______________________________
)
In the Matter of Chec Soda )
and Refrigeration Co., INC., )
) Ref. No. 95-93-SC-HQ
)
)
Respondent. )
______________________________)
ACTION ON APPEAL
Background
On October 30, 1997, the Chief Counsel, Research and Special
Programs Administration (RSPA), U.S. Department of Transportation,
issued an Order to Chec Soda and Refrigeration Co., Inc. (Respondent)
assessing a penalty in the amount of $15,000 for four violations
of the Hazardous Materials Regulations (HMR), 49 C.F.R. Parts
171-180.
The Order, which is incorporated herein by reference, found
that Respondent knowingly offered carbon dioxide in cylinders
for transportation in commerce without placarding its vehicles
containing the carbon dioxide cylinders (violation No. 1),
without labeling the cylinders (violation No. 2), without
describing the hazardous material on a shipping paper (violation
No. 3), and without training its employees that performed
functions subject to the HMR (violation No. 4), in violation
of 49 C.F.R. ¤¤ 171.2(a), 172.200(a), 172.400(a), 172.500(a),
172.702(a) and 172.704(a).
The Order reduced the $19,570 civil penalty originally proposed
in the April 28, 1995 Notice of Probable Violation (Notice).

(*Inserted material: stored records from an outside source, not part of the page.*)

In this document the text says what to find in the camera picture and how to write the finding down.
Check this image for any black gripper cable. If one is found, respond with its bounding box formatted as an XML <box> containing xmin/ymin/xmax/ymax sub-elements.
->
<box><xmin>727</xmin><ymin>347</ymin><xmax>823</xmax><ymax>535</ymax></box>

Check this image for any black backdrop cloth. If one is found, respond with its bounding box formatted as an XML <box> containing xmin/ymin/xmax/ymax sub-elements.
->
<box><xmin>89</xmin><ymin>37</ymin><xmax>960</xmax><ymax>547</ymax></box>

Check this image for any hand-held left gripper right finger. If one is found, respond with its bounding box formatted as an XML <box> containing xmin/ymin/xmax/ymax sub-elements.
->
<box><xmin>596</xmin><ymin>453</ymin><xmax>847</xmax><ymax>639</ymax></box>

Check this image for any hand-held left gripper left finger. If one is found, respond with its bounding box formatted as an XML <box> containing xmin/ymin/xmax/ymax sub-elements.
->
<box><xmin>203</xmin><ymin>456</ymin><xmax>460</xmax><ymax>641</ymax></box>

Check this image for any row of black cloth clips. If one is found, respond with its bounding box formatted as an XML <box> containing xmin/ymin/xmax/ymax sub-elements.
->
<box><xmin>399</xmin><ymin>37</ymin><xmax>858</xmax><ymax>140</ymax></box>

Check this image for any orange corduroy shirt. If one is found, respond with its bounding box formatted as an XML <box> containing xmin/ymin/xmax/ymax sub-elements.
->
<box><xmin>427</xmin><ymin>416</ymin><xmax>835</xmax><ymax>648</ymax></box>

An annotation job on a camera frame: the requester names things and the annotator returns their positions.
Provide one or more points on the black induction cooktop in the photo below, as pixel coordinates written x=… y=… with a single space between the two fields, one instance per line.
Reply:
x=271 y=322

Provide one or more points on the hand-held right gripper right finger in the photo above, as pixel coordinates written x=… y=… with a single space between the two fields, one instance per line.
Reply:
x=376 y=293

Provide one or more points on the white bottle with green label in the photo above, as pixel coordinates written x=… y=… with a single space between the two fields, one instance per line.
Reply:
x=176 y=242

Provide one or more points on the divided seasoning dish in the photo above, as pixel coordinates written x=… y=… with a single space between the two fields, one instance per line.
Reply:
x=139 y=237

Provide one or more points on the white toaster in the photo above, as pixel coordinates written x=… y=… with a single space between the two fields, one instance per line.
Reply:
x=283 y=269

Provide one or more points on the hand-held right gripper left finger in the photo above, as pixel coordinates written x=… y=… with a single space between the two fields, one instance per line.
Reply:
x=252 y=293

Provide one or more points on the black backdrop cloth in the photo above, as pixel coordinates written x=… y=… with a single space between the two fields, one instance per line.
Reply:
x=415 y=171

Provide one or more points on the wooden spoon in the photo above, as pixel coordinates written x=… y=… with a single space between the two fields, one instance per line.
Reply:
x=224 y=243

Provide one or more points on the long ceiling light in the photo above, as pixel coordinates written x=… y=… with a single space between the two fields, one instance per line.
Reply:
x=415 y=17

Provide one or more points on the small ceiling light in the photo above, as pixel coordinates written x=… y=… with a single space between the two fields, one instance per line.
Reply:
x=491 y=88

By letter dated November 7, 1997, Respondent submitted a timely
appeal of the Order.
Discussion
Respondent rents, services, and installs soda equipment,
including cylinders of carbon dioxide, a hazardous material.
In this case, RSPA's inspectors observed two of Respondent's
trucks, loaded with carbon dioxide cylinders ready for delivery,
that were not placarded. The cylinders did not have the required
labels (the photographs in the inspection report are not clear
enough to show whether the cylinders were marked as required).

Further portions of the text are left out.